Bowman recently authored a paper suggesting an independent Scotland need not fear being left without a formal currency union, and should make the unilateral use of the pound its "Plan A" for currency use, along with certain reforms to Scottish financial regulation. This world of a sterlingised Scotland would closely mirror the Panama model in that it would have no central bank.

Rather than relying on a central bank to provide liquidity to banks in a crisis, international capital markets could be relied upon to lend to banks facing difficulty. Furthermore, Panama's banks are extremely prudent given the knowledge there is no central bank to come to their rescue.

The World Economic Forum data and the ASI report call into question the claim made by Better Together campaign leader Alistair Darling in the first TV debate that: "If you don't get a currency union, which you have said in the past you would contemplate - that is using the pound sterling like Panama or Ecuador uses the dollar. That would be ruinous for our financial services industry."

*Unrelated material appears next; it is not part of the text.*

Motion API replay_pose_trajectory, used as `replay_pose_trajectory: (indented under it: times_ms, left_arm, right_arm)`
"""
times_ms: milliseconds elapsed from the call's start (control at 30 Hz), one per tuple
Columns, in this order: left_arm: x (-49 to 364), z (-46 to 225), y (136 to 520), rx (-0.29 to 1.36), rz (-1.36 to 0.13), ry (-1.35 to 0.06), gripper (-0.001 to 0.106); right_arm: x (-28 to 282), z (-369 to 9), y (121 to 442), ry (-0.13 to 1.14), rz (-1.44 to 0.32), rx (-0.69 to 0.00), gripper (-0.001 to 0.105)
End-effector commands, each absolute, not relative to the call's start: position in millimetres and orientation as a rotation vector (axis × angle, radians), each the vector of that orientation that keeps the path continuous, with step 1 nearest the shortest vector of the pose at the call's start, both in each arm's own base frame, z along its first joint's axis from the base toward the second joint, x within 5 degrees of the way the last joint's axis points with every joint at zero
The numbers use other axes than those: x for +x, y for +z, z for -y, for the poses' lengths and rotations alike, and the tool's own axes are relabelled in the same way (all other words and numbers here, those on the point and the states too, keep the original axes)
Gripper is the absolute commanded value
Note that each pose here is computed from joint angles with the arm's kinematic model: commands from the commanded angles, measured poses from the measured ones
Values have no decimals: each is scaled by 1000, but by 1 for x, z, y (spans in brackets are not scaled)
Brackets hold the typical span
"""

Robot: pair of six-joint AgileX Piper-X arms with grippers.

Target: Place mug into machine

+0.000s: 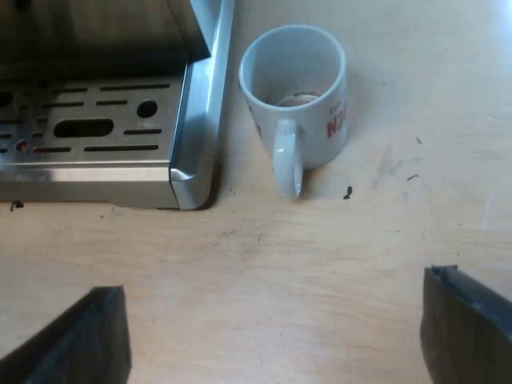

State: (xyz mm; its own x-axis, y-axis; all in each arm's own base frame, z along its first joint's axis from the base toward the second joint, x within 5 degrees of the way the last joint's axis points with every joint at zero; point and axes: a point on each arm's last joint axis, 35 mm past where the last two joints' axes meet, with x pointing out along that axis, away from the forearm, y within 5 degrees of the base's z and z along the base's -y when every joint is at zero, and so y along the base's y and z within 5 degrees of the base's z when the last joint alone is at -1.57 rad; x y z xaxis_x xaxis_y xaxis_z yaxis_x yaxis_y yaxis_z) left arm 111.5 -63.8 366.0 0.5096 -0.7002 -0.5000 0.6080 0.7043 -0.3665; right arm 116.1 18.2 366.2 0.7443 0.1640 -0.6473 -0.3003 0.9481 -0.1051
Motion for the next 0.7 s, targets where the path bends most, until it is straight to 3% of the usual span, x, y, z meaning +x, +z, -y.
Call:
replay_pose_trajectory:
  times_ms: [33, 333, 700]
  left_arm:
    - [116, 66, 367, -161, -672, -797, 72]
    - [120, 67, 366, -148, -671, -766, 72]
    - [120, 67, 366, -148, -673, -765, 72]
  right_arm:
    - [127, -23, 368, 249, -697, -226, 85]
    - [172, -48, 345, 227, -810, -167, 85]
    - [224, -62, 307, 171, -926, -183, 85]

With just over two weeks to go until Scots decide whether to go their own way or remain within the UK, the future of Scotland's currency is still a central issue in the campaign. The Better Together camp have been keen to hammer home the point that Scotland would face an uncertain monetary future if it voted yes on 18 September.

The latest polls show Yes Scotland gaining ground in the wake of Alex Salmond's debate victory. Support for Scotland's secession is at its highest point ever according to YouGov, with 47 per cent supporting independence.